First time accepted submitter ectoman writes "A third party steps into a financial transaction to make sure all parties exchange funds at the same time and as expected. Can you patent this process? What if the third party is a computer? Rob Tiller, vice president and general counsel for Red Hat, details a recent court ruling on this very matter—one that has critical implications for the future of software patents, and one that divided the judges involved. Tiller writes that: 'The judges mostly agreed that the idea of managing settlement risk with a third party was abstract such that by itself it could not be patented. They differed, though, on whether using a general purpose computer for managing settlement risk meant that the patents avoided invalidity based on abstraction.' Interestingly, some judges suggested that a computer becomes a 'new machine' every time it loads different software."
I know I'll be flamed for this because everyone here is against software patents, but...
The distinction between a physical machine and a physical machine running software is somewhat pointless. Almost any software can be converted into a physical machine. Using a hardware H.264 encoder/decoder or a hardware crypto card is really no different from doing those things in software. If you want to make a distinction between physical objects and software for patent purposes, the logic part of computers needs to be considered software despite the fact that it's been manifested as a physical object. But general purpose computers running software aren't any different than purpose-built computers executing the same logic in hardware.
35 USC 101 requires that a claimed invention be directed to patent eligible subject matter: a process, machine, article of manufacture, or composition of matter (it also requires that the invention is useful). The courts have decided that these categories are very broad, but don't include "abstract ideas" (though that term is never defined), laws of nature, or natural phenomena.
If the claimed invention passes that low threshold for 101, 35 USC 102 requires that the invention must be new or novel. That's a higher bar, but not a huge one - if I'm the first person to make a red car and claim that in a patent application, that's new, even if blue cars existed.
If the claimed invention passes that threshold, then 35 USC 103 requires that the invention must be nonobvious. The red car is obvious if blue cars existed, even if no one has ever made a red car before.

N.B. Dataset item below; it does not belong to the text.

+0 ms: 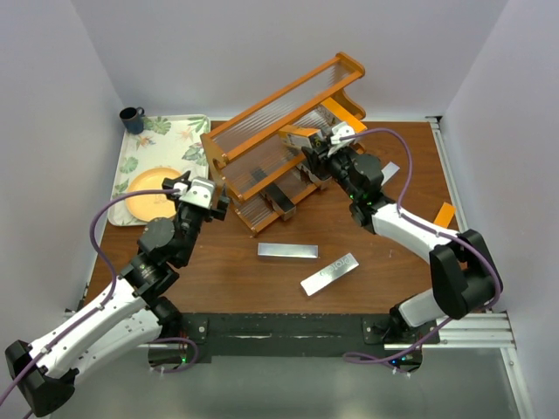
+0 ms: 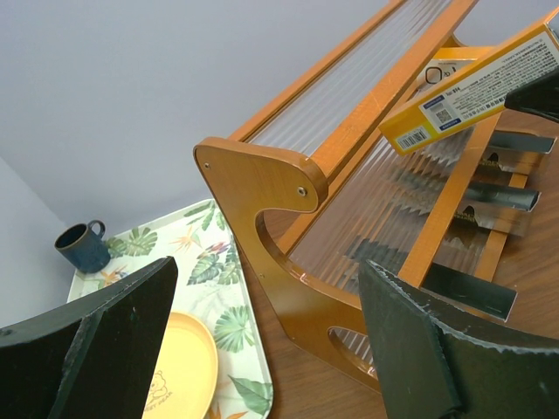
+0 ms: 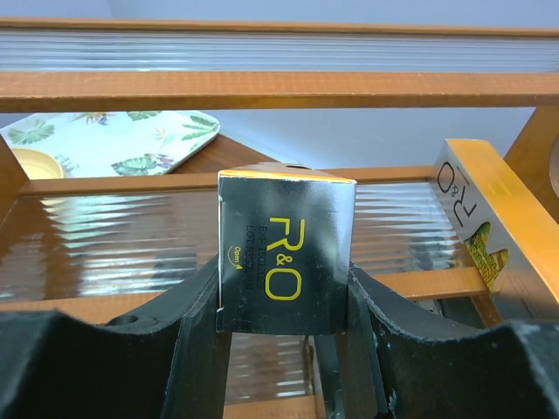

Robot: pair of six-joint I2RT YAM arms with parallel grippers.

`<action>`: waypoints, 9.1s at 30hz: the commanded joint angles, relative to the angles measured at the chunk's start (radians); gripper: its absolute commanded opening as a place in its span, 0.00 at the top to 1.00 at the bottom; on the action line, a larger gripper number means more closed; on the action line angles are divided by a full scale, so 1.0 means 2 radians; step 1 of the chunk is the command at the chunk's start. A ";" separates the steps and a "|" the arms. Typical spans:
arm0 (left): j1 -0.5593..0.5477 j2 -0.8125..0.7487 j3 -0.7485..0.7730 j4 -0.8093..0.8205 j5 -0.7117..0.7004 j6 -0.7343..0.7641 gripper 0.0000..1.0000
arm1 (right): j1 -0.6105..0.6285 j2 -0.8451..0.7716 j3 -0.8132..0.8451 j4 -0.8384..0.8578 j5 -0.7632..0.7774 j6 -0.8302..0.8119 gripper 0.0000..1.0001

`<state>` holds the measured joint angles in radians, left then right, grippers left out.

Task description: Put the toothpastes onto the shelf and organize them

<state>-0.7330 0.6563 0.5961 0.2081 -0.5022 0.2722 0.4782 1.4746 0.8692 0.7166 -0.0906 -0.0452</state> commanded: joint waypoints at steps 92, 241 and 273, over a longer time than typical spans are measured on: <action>0.018 -0.096 0.013 -0.013 0.017 -0.052 0.09 | -0.104 -0.271 -0.049 -0.571 0.390 0.203 0.02; 0.049 -0.098 -0.017 0.013 0.071 -0.051 0.10 | 0.145 0.216 0.533 -0.771 0.066 0.049 0.53; 0.049 -0.097 -0.017 0.012 0.077 -0.052 0.10 | 0.145 -0.065 0.248 -0.637 0.057 -0.006 0.05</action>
<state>-0.6415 0.4610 0.5720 0.1795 -0.3653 0.1753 0.7650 1.4490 1.5070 -0.6403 0.0315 0.0174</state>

So, for example, if some piece of software causes a computer to paint the screen in red paisley and that's never been done before, it's new... but it's obvious and still patent ineligible.
The problem is when these get confused or conflated into a single requirement, because obviousness and novelty require evidence, while subject matter eligibility does not. And so, you get cases like CLS or Bilski where the judges want to invalidate the patent because it's stupidly obvious, but they have no evidence on the record... so they declare it an abstract idea and invalid. In particular, here, the judges started carving out everything from the patent claim that made it non-abstract, declaring it irrelevant, until the only thing left was abstract. The outcome may be the right one, but it's for the wrong reason - it's like finding a murderer guilty because you hate his face. Maybe he was actually the murderer, but you're finding him guilty for the wrong reason.
"Do you know any off-hand or can you find one or two?"
I don't have case citations at hand but you can look them up. In particular, find copyright cases surrounding player piano rolls, in which the courts ruled that it made absolutely no difference whether copyrighted works were used to control a machine.
John Philip Sousa was famously involved in some of those suits.